Every line of the entries below that includes "gripper" belongs in the answer, copied as written.

__Provided records__.
- - - - - - -

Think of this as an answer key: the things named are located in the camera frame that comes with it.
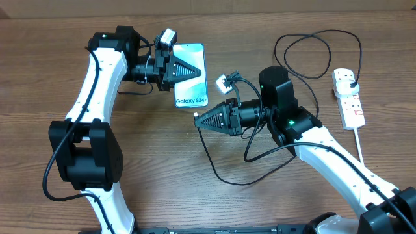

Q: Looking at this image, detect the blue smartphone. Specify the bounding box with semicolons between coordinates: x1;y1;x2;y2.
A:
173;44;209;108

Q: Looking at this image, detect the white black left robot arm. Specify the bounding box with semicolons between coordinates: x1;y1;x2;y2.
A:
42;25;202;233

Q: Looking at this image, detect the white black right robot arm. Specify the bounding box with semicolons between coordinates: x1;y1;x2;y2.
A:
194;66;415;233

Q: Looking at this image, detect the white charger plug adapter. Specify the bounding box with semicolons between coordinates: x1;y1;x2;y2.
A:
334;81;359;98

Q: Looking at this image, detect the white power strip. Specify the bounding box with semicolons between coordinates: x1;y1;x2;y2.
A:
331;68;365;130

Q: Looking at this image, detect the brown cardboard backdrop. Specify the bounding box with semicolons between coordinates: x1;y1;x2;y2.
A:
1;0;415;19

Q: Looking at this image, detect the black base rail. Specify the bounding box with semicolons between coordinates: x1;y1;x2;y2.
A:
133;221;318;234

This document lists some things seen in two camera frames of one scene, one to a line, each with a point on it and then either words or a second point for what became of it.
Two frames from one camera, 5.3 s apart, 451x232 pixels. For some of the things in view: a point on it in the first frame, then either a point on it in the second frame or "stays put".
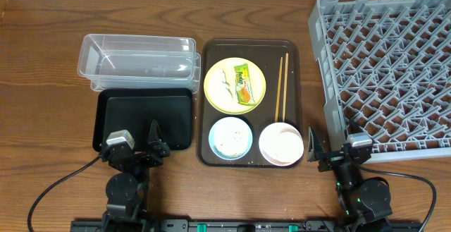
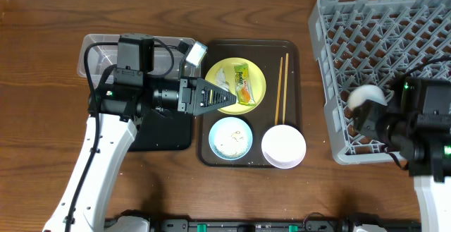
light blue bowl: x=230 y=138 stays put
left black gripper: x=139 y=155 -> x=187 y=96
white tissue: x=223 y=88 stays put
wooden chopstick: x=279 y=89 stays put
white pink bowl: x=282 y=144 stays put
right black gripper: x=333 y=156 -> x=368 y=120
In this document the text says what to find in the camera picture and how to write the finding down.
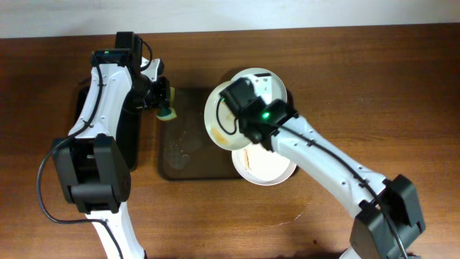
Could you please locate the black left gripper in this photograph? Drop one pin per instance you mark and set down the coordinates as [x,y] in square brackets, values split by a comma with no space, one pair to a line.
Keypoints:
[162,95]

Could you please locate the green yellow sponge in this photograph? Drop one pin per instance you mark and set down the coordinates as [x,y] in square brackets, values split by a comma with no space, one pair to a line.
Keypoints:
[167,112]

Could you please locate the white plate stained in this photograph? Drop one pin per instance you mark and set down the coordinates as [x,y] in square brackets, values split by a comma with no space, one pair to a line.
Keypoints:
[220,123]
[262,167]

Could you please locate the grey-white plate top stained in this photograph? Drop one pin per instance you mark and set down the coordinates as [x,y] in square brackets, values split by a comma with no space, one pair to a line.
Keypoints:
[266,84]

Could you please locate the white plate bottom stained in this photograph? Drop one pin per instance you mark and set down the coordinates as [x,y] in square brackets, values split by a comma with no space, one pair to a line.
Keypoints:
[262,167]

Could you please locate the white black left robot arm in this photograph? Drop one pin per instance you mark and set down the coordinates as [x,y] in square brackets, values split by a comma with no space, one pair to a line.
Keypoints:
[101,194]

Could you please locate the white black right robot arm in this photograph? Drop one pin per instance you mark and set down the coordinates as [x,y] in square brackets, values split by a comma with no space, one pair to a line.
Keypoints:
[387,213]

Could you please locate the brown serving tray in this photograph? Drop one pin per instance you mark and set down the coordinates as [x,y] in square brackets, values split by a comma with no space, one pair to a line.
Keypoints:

- - - - - - -

__Expected answer__.
left black gripper: x=139 y=155 -> x=187 y=96
right black gripper: x=333 y=156 -> x=368 y=120
Could you please locate the black left gripper in this photograph? Drop one pin per instance you mark and set down the coordinates as [x,y] in square brackets, values split by a comma with no space, one pair to a line.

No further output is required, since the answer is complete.